Best practice to add more indices

"error":"validation_exception","reason":"Validation Failed: 1: this action would add [2] shards, but this cluster currently has [999]/[1000] maximum normal shards open;"

Hi, I've a requirement where I need to add more indices. I really don't want any replication, but rather more nodes which can distribute the indices load and still act like a single DB entity where client can make query to main node and everything works.

Without replica shards you do not have any high availability. Are you OK with downtime, partial results and risk of potential data loss?

How much data do you have in the cluster at the moment? What is your average shard size?

What is your sharding strategy given that you have reached the default maximum limit?

Have you read the official documentation on the topic of shard sizing?

It is also always good to state which version of Elasticsearch you are using. Handling of large number of shards has improved in more recent versions compared to older ones.

It's our first time using ElasticDB into project. So I'm not so sure how to answer to these questions until I see them in action.

So currently we are creating 7 indices per client. So total indices in a Node is going to be number of clients we add this feature too.

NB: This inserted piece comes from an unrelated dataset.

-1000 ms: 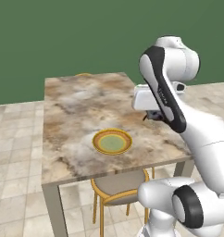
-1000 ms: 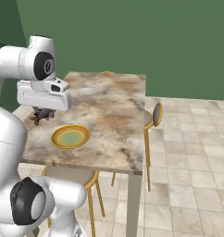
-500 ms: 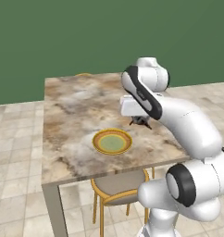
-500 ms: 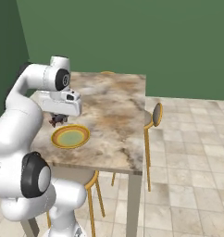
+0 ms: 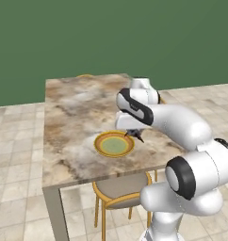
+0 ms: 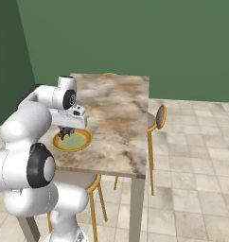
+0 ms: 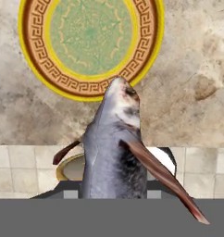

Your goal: Take the fish from the fridge and place it on the digital scale on the counter by the fridge. Wait a few seconds for a reading, then move it to the plate on the dining counter.

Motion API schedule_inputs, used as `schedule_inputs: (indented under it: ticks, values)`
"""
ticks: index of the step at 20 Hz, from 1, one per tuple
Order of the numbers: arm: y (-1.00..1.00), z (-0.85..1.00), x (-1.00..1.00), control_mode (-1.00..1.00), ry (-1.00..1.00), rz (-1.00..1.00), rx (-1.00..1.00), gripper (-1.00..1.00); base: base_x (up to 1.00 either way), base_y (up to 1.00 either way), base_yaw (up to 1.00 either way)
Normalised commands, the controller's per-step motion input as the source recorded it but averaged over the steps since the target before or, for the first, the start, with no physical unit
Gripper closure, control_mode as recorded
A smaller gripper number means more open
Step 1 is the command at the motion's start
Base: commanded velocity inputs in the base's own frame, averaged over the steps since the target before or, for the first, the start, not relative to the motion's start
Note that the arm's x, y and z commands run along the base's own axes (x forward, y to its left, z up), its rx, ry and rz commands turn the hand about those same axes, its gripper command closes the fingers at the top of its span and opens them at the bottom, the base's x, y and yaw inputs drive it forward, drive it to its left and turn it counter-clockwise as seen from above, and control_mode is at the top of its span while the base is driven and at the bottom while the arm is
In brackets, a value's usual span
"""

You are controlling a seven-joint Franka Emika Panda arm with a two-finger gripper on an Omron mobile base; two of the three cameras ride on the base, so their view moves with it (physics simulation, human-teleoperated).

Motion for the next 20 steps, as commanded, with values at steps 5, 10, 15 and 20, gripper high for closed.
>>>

Now when the Elastic limit hits we need to give add probably an Elastic Node or bump up the hardware resources to keep adding more clients. But from logical / business side, we still need to treat that Elastic Deployment as a single Unit.

How many clients do you need to support? Elasticsearch does generally not scale well with large number of indices for the type of multitenant deployments that you describe.

As you specify that there are exactly 7 indices per client, does this mean that there are 7 types of data with known and controlled mappings? Why are you setting up tenant specific indices instead of having tenants share indices and control access through the application? Do these 7 indices have any conflicting mappings or could they be combined into one?

Most of the data I asked for is available in the cluster stats API so it would be great if you could provide that.

Since we are building an ETL from Postgres DB schemas to Elastic DB indices, each tenant having a separate index is important other wise 2 document with same index id will show up.

Yes the mappings are controlled, then after each client having 7 index helps in feature wise separation of various UI flows.

So total number of clients will be equal to total number of postgres schemas. (100+)

I'll check the API output and the docs you shared to get more understanding.

My primary idea is to use up more CPU cores in machine and dedicate a Node to it. Again I'm just thinking out loud here.

If you are looking to support only a couple of hundred tenants the approach may work but if the number is expected to grow a lot I would not expect it to scale well. You can override the shard count limit per node, and increasing this a bit is likely not going to cause any problems. I would however make sure you have enough RAM (see docs I linked to earlier) and run Elasticsearch on dedicated hardware.